On January 8, 2020, the Tax Court issued its opinion in Adams Challenge (U.K.) Limited v. Commissioner, 154 T.C. No. 3. The issue presented in Adams Challenge (U.K.) was whether a United Kingdom private limited liability company, whose vessel was leased to a U.S. company operating on portions of the U.S. Outer Continental Shelf (OCS) received income effectively connected with a U.S. trade or business pursuant to IRC § 882(a)(1), thereby giving rise to a U.S. income tax liability.

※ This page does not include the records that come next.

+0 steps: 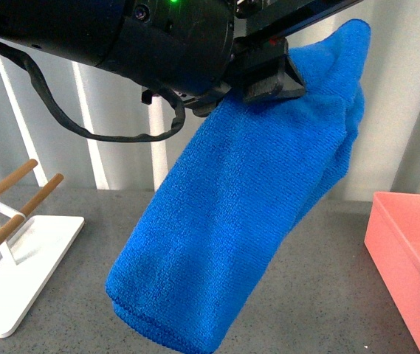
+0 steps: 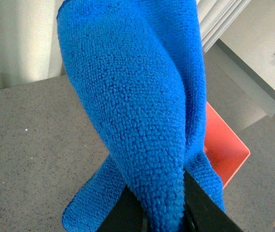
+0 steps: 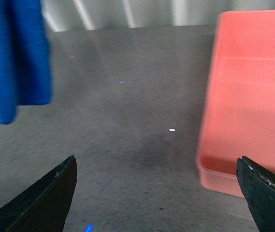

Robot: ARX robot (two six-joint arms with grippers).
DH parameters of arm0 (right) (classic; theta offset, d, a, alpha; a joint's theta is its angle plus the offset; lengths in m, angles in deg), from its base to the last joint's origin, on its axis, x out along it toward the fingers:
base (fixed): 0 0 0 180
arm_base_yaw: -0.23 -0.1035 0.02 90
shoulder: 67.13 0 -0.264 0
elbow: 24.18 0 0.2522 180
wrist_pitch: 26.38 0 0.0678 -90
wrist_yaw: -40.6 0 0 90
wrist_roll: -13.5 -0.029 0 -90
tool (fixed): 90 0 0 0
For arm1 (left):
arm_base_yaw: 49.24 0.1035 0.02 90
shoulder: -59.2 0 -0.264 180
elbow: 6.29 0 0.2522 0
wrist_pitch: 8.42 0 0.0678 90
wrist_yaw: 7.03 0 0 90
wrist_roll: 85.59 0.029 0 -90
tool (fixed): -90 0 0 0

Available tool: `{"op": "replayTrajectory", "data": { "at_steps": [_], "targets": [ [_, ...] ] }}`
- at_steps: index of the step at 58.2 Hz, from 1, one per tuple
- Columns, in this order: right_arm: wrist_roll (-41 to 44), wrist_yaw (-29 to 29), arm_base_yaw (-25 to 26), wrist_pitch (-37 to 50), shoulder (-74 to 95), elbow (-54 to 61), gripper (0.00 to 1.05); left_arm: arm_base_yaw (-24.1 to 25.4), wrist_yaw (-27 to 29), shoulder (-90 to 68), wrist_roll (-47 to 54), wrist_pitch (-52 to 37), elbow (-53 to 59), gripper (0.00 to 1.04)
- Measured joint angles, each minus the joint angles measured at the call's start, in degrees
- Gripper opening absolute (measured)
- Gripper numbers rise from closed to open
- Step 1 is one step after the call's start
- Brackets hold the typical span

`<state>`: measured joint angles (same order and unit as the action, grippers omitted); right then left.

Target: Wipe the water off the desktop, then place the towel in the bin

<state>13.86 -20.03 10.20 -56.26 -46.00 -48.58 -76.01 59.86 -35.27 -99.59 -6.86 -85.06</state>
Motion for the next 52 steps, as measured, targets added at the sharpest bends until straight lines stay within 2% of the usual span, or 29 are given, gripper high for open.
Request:
{"op": "replayTrajectory", "data": {
  "at_steps": [5,12,15,23,37,52],
  "targets": [
    [4.1,8.0,-0.2,3.1,6.3,-1.7,0.98,0.0,0.0,0.0,0.0,0.0,0.0,0.06],
    [7.5,11.8,-3.0,9.3,15.1,-3.5,0.98,0.0,0.0,0.0,0.0,0.0,0.0,0.06],
    [8.3,11.6,-4.7,11.9,19.5,-4.3,0.98,0.0,0.0,0.0,0.0,0.0,0.0,0.06],
    [8.9,6.1,-9.5,18.7,31.0,-6.9,0.98,0.0,0.0,0.0,0.0,0.0,0.0,0.06],
    [7.8,4.7,-15.6,26.9,43.8,-11.4,0.98,0.0,0.0,0.0,0.0,0.0,0.0,0.06],
    [7.7,6.0,-20.3,29.5,52.2,-17.4,0.98,0.0,0.0,0.0,0.0,0.0,0.0,0.06]
  ]
}}
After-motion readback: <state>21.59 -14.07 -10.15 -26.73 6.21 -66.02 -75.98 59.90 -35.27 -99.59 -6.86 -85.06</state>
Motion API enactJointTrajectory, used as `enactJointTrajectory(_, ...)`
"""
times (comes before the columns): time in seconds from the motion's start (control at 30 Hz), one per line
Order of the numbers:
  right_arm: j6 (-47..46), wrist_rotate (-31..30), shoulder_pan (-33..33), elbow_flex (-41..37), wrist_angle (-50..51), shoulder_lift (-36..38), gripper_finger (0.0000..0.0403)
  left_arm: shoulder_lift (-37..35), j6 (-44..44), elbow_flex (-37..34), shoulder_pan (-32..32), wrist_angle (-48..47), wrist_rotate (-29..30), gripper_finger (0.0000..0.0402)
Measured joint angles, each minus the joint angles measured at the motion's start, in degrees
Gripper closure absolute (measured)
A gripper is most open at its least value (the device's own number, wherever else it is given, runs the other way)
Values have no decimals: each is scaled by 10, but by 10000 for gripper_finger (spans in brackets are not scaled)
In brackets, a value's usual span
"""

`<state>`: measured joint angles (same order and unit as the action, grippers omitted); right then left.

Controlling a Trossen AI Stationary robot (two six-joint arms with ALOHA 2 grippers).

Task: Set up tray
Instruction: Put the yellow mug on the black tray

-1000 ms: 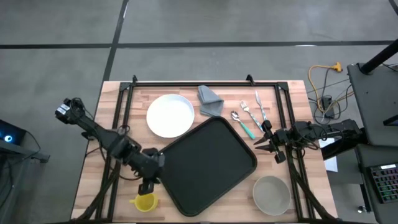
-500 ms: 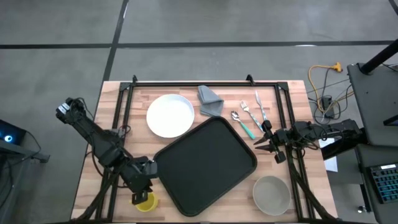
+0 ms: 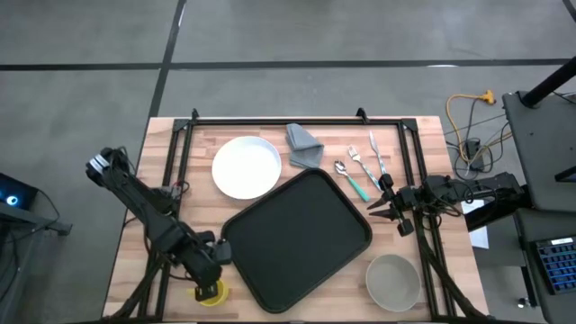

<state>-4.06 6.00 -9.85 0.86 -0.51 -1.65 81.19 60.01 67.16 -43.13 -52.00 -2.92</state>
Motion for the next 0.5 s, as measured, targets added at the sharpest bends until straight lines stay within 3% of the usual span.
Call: enactJointTrajectory(0.5,0,0,0,0,0,0,335,38,16,0,-3,-16,-27,297)
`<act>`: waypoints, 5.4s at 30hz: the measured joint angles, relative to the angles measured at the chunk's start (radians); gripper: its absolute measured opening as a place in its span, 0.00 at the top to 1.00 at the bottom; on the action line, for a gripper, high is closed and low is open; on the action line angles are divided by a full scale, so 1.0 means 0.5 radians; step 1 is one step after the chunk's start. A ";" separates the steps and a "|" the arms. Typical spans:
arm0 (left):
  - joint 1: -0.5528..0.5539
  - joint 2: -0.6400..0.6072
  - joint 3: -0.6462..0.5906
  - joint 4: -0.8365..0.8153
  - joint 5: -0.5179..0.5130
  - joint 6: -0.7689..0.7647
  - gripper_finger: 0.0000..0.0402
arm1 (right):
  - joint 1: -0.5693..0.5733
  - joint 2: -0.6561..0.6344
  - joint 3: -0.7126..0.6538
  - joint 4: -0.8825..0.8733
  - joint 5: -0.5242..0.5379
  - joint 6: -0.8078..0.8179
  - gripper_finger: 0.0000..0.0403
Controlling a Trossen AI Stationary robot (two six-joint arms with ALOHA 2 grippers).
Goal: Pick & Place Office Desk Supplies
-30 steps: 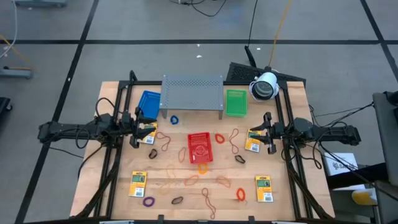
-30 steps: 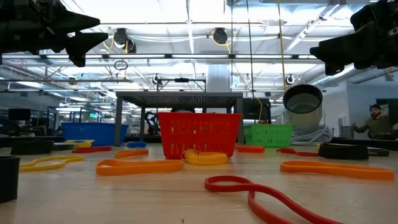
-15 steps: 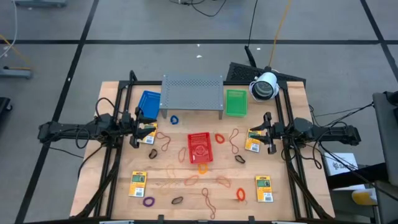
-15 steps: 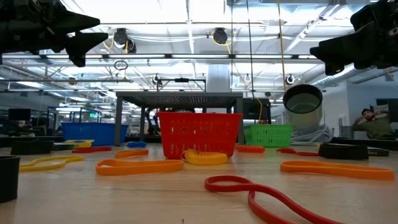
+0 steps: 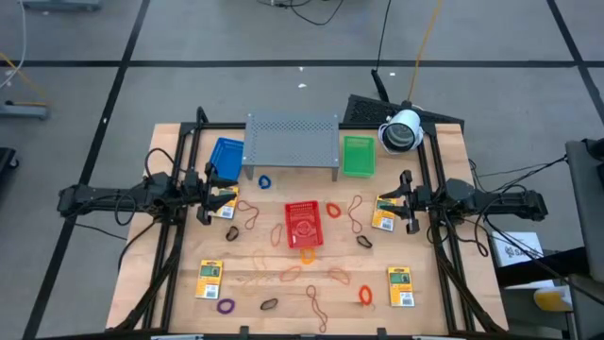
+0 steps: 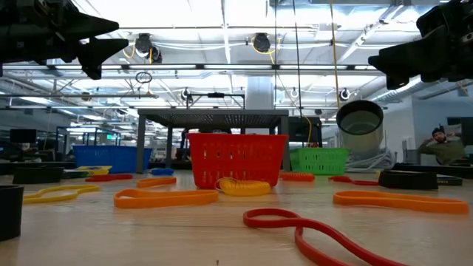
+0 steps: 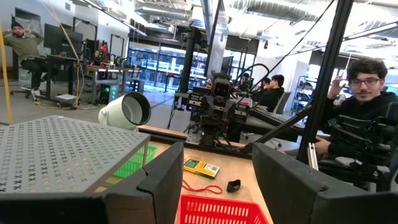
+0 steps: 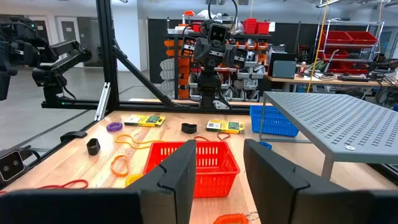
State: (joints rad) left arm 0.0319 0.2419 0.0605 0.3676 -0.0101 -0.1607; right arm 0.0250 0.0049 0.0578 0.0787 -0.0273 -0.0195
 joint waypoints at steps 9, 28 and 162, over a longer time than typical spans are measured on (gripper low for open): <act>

Effectively Connected Income
IRC § 882(a)(1) provides that a foreign corporation engaged in trade or business within the United States during the taxable year is taxed on its income that is effectively connected with the conduct of a trade or business in the United States. Effectively connected income generally includes all income, gain, or loss from sources within the United States. IRC § 864(c)(3). IRC § 861 sets forth general rules for the sourcing of income. Generally, U.S. source income includes compensation for labor or personal services performed in the United States, as well as income from renting or leasing property located in the United States. IRC § 861(a)(3) and (4).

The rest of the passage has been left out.